### Assignment
If a line below falls between the line with "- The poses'" and the line with "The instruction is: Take", or is one of those two, output it exactly; output nothing else and no pictures.

Material provided Start Marker

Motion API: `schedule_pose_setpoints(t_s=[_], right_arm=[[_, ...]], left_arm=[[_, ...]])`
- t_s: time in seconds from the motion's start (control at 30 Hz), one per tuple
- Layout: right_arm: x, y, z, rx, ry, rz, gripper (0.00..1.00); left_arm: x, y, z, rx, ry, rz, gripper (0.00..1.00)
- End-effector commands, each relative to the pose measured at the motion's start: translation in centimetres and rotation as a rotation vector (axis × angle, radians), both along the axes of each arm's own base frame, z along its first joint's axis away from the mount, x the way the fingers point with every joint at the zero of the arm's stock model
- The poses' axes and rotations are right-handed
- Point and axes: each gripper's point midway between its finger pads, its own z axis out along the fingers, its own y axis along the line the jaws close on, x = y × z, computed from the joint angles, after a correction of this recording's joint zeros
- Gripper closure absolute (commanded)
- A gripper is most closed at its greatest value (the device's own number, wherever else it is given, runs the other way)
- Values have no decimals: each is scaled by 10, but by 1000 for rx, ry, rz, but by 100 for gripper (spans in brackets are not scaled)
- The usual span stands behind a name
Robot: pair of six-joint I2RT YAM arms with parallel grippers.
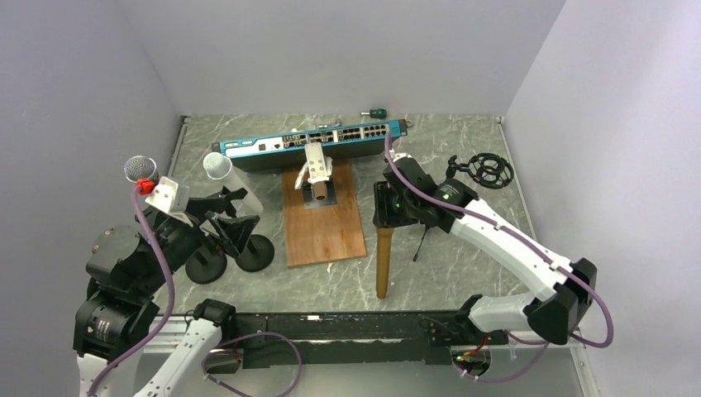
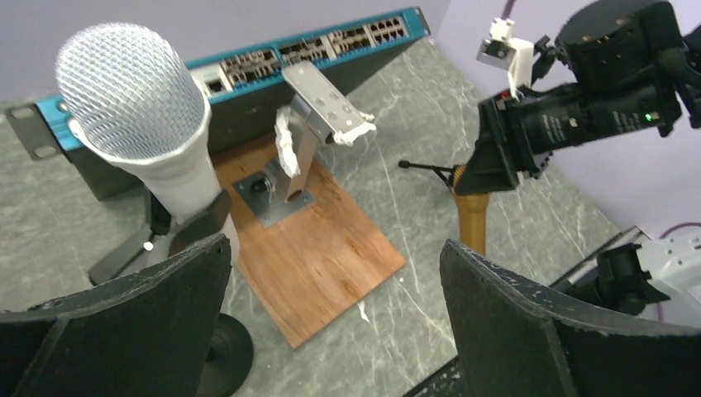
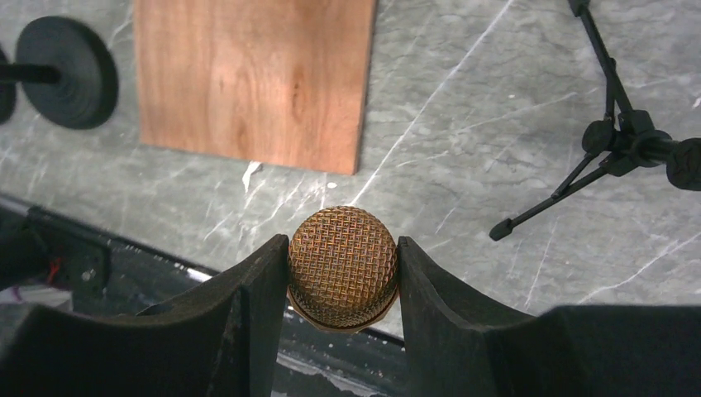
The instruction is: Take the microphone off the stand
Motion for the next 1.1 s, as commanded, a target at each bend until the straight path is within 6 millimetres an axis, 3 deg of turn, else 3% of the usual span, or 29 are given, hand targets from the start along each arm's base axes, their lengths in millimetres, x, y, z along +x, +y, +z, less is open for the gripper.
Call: schedule_pose_setpoints(t_s=[0.0, 0.33, 0.67, 1.07], right_arm=[[22, 2, 4, -7, -59, -91, 100], [36, 11, -36, -59, -20, -122, 100], [66, 20, -92, -90, -77, -194, 100], [86, 22, -134, -166, -93, -264, 100]], left_arm=[[-5, -7, -7, -27, 11, -39, 1], [-10, -9, -26, -30, 44, -56, 1], [-21, -16, -22, -61, 65, -108, 1], [-25, -13, -30, -55, 89, -94, 1]])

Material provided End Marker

### Task output
- The poses' axes and rotations are right-handed
- Point and axes: each gripper's point midway between its finger pads, its own z axis out along the fingers, its own y axis along the line the jaws close on, x = y × z, computed from the joint angles, after a correction of this recording's joint zeros
- Gripper closure absolute (commanded)
- A gripper is most closed at its greatest value (the device's own number, wherever else it is given, runs the other way)
- Values have no decimals: each is scaled by 10, but by 1000 for rx, ry, rz, but by 100 for gripper (spans in brackets are not scaled)
- The usual span stands behind a name
Robot: pair of six-joint I2RT YAM arms with parallel grippers.
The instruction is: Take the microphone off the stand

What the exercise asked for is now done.